La crisis alcanzó uno de sus puntos más críticos en mayo de 2025, cuando el basurero municipal se incendió. El siniestro no fue considerado espontáneo, ya que ocurrió después de las seis de la tarde y sin condiciones climáticas que lo explicaran, por lo que se presume que fue provocado. El incendio tardó más de 10 días en ser controlado y afectó directamente a familias que habitan en los alrededores del sitio. Tras el evento, se instaló una cámara térmica permanente para monitorear la zona y evitar una reactivación.
Meses después, en agosto de 2025, el basurero comenzó a operar bajo restricciones ambientales, luego de que la PROFEPA impusiera 14 medidas urgentes para contener daños al ecosistema y a la salud pública. Estas acciones obligaron al municipio a replantear su esquema de operación y avanzar hacia un cumplimiento gradual de la normativa ambiental.
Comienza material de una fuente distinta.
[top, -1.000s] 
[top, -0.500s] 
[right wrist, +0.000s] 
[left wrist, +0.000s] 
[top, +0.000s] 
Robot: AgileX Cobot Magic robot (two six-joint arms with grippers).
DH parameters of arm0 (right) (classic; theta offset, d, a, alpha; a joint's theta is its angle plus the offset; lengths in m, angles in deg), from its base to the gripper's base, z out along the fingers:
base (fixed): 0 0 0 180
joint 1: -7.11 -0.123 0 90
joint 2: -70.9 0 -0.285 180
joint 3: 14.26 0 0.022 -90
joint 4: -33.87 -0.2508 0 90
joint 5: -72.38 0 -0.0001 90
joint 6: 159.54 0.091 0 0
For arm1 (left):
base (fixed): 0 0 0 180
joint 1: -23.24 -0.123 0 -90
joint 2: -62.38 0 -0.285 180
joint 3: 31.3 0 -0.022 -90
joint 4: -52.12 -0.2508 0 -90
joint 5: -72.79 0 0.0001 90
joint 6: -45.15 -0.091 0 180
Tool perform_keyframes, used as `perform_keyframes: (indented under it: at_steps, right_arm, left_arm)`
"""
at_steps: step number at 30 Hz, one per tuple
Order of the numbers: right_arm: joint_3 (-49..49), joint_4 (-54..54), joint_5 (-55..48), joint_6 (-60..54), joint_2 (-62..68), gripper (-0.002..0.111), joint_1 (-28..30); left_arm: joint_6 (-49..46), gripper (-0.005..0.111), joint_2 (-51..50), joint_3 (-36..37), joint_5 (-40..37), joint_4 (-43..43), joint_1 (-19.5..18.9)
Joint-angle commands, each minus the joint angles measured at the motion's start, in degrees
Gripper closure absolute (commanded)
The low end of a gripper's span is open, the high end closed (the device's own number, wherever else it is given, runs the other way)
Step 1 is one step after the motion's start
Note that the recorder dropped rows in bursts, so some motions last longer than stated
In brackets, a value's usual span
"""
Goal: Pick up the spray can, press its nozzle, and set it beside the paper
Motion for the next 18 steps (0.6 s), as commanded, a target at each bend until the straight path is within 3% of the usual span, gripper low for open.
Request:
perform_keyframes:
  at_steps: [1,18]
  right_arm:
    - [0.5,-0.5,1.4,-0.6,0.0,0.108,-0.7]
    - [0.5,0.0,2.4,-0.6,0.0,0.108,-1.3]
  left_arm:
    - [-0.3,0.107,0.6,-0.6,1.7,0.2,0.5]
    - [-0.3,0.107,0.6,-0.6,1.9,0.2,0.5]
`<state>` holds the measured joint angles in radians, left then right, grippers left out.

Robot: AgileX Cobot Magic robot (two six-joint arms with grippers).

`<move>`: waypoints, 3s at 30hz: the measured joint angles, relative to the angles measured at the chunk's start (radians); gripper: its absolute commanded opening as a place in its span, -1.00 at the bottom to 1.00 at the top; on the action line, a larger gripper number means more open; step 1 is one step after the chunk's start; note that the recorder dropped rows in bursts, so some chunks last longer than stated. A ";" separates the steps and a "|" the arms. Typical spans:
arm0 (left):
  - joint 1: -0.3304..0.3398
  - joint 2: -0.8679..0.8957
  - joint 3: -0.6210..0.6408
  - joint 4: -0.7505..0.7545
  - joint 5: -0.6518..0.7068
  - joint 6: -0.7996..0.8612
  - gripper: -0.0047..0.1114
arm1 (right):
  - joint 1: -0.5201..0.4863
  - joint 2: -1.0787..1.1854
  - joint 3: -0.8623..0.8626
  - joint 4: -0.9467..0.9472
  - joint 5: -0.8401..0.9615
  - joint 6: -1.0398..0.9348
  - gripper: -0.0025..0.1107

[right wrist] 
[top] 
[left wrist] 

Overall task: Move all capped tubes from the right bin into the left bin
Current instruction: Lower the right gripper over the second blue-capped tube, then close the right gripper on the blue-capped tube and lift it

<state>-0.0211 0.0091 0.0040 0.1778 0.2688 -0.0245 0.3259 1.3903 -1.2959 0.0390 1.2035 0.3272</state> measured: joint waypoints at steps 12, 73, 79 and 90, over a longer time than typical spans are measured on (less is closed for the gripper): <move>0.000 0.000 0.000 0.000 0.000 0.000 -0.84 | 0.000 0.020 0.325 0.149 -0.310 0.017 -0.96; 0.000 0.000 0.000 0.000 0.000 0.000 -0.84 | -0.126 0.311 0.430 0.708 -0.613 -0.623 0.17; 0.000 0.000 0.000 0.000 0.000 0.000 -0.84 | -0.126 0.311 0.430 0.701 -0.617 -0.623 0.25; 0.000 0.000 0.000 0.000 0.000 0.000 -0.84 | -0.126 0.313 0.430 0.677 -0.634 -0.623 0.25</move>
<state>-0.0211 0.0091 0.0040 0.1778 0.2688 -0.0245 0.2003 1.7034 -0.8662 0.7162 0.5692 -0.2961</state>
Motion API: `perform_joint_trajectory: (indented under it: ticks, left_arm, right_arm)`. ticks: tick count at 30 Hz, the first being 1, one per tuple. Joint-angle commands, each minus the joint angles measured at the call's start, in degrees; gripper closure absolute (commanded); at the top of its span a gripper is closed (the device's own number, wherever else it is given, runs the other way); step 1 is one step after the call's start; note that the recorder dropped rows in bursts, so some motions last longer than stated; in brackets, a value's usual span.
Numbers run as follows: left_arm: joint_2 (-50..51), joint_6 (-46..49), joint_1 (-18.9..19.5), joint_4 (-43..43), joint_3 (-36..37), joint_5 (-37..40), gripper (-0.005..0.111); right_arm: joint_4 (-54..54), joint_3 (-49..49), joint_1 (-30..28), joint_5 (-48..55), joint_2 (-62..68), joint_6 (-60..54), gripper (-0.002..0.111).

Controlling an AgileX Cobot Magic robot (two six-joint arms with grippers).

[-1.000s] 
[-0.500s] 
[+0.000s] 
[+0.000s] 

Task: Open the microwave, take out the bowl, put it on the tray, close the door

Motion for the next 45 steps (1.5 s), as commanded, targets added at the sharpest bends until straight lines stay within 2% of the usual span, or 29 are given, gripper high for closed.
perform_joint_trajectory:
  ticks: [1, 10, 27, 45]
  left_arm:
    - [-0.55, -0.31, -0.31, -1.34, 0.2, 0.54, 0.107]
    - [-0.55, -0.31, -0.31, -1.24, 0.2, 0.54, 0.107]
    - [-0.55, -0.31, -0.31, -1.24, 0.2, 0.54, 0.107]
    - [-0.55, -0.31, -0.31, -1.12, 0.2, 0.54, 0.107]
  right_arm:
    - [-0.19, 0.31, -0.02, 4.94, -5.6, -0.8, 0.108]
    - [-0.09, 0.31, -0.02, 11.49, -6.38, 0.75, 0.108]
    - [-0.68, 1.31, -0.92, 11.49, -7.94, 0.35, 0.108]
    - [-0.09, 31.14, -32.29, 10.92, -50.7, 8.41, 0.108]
Ante este panorama, la administración municipal implementó un programa emergente que permitió reorganizar rutas, identificar puntos críticos y reforzar la capacidad operativa. Se pusieron en funcionamiento más de 40 camiones recolectores, se rentaron 10 tolvas con mantenimiento incluido, se sumaron cinco tolvas nuevas y se incorporaron tres vehículos de 1.8 toneladas destinados a la atención inmediata de zonas prioritarias como el centro de la ciudad, la Octava Norte, la Cuarta Sur y el bulevar de la 17.
Además, se detectó que 100 contenedores permanecían almacenados en una bodega, por lo que, con autorización del Cabildo, se aprobó la adquisición de 328 contenedores nuevos, actualmente en proceso de instalación en puntos críticos previamente identificados.
Parte de la crisis también se reflejó en los conflictos sociales relacionados con los centros de transbordo. En noviembre de 2025, recolectores y tricicleros bloquearon vialidades tras el cierre de un punto de descarga que operaba desde hace años. La falta de un sitio definido provocó acumulación de basura y protestas que se extendieron por más de un día.
Tras mesas de diálogo con autoridades municipales, se alcanzaron acuerdos para reubicar centros de transbordo, ordenar la operación de los recolectores y establecer cuotas fijas, beneficiando a más de 70 familias que dependen de esta actividad.
De manera paralela, se realizaron mesas de trabajo con tricicleros para integrarlos a un esquema más ordenado y funcional, así como ajustes específicos en mercados públicos, donde los transbordos quedaron destinados exclusivamente a locatarios, atendiendo una problemática histórica con vecinos.
Con sustento técnico, el municipio contrató a un consultor especializado que desde diciembre atiende observaciones derivadas de evaluaciones en el sitio de disposición final, en coordinación con autoridades ambientales. El objetivo es fortalecer la operación del basurero municipal y avanzar hacia condiciones de mayor seguridad, control ambiental y cumplimiento legal.
Las autoridades recordaron que, conforme al artículo 115 de la Constitución, los municipios son responsables de la limpieza, recolección, traslado y disposición final de los residuos, por lo que se realizaron solicitudes formales a gasolineras, farmacias, hoteles, plazas comerciales y grandes generadores para transparentar sus mecanismos de manejo de basura.
Aunque las acciones implementadas han permitido enfrentar de manera directa una crisis heredada, autoridades y especialistas coinciden en que la solución no será inmediata. La normalización del sistema de manejo de residuos en Tapachula requiere acciones sostenidas, fortalecimiento de la cultura ambiental, separación de residuos desde el origen, educación ambiental y, sobre todo, participación ciudadana.